Ribozymes

Using O6-methylguanine (m6G) as methyl group donor, we recently discovered the first methyl­transferase ribozyme (MTR1), which catalyzes a site-specific intermolecular methyl transfer reaction to generate the native methylated nucleotide 1-methyladenosine m1A. Surprisingly, the structure revealed a cofactor binding site reminiscent of natural purine riboswitches. We found that the catalytic mechanism involves specific nucleobase protonation, and discovered a synergistic effect of two methylated ribose residues in the active site, suggesting that modified nucleotides may have enhanced early RNA catalysis.
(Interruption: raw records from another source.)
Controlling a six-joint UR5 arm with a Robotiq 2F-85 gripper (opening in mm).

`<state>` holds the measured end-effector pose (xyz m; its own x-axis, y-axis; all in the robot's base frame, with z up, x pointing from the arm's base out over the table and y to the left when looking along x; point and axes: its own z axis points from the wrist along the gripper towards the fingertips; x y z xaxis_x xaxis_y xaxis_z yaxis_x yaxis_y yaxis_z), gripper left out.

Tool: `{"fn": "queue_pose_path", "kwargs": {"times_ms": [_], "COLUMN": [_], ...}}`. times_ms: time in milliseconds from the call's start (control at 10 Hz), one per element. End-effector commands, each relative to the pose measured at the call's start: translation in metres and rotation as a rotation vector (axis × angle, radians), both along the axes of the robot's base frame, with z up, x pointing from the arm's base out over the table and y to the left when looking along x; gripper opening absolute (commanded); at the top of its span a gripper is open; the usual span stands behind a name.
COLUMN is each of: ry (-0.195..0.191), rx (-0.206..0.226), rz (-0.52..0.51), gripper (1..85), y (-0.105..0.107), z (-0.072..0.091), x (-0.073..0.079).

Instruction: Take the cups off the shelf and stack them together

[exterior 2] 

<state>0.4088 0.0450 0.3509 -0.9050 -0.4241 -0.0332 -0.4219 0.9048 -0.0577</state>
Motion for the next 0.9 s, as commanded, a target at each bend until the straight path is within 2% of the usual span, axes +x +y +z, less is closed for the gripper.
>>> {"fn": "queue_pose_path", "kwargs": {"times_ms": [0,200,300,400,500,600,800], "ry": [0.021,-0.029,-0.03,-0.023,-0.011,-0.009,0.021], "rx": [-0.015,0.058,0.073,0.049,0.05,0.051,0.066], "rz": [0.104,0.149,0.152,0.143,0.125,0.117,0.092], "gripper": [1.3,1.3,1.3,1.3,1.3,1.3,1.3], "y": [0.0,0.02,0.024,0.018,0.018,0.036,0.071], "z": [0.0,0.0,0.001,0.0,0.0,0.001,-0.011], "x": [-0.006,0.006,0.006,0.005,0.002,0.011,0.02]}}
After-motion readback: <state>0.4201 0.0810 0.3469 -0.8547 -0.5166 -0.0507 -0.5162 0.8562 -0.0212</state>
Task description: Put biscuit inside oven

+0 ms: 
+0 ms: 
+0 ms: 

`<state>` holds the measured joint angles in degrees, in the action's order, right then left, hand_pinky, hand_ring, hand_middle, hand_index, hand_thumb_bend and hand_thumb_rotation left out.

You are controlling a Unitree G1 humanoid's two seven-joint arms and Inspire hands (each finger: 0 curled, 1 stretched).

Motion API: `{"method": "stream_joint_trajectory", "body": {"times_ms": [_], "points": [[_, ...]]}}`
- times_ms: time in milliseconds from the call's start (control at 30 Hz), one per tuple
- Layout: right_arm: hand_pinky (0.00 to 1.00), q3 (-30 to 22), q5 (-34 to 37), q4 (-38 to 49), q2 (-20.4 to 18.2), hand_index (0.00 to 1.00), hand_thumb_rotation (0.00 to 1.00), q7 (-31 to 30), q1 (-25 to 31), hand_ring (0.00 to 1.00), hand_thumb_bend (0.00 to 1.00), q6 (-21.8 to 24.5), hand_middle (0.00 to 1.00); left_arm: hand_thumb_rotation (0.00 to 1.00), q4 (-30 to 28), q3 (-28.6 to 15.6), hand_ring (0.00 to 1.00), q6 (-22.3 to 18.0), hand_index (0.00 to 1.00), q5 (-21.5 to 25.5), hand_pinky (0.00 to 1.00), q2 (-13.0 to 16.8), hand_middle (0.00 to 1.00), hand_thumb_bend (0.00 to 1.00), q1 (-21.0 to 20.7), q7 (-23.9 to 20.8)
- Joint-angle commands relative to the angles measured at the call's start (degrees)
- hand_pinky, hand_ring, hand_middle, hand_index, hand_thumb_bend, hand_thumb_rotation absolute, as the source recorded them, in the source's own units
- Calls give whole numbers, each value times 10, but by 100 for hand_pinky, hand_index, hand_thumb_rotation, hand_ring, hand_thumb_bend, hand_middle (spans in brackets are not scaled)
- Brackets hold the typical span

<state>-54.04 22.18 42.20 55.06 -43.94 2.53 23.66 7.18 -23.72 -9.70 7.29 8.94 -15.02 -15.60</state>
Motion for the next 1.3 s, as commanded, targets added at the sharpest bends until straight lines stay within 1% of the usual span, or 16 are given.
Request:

Publications on this topic:

C.P.M. Scheitl, M. Ghaem Maghami, A.-K. Lenz, C. Höbartner
Site-specific RNA methylation by a methyltransferase ribozyme
Nature 2020, 587, 663–667

C.P.M. Scheitl, M. Mieczkowski, H. Schindelin, C. Höbartner
Structure and mechanism of the methyltransferase ribozyme MTR1
Nat. Chem. Biol. 2022

Inspired by natural guide RNAs, which direct protein enzymes sequence-specifically to their targets by Watson-Crick base pairing, we developed ribozymes that covalently ligate bioorthogonal nucleotides to the 2’-OH group of a target nucleotide flanked by the Watson-Crick binding arms. We have shown that suitably derivatized antiviral nucleoside analogues can be repurposed as ribozyme substrates and allow site-specific labelling in the context of total cellular RNA.

Publications on this topic:

M. Ghaem Maghami, C.P.M. Scheitl, C. Höbartner,Direct in vitro selection of trans-acting ribozymes for posttranscriptional, site-specific, and covalent fluorescent labeling of RNA J. Am. Chem. Soc. 2019, 141, 19546-19549.

M. Ghaem Maghami, S. Dey, A.-K. Lenz, C. Höbartner, Repurposing antiviral drugs for orthogonal RNA‐catalyzed labeling of RNA Angew. Chem. Int. Ed. 2020, 59, 9335–9339. Angew. Chem.  2020, 132, 9421-9425.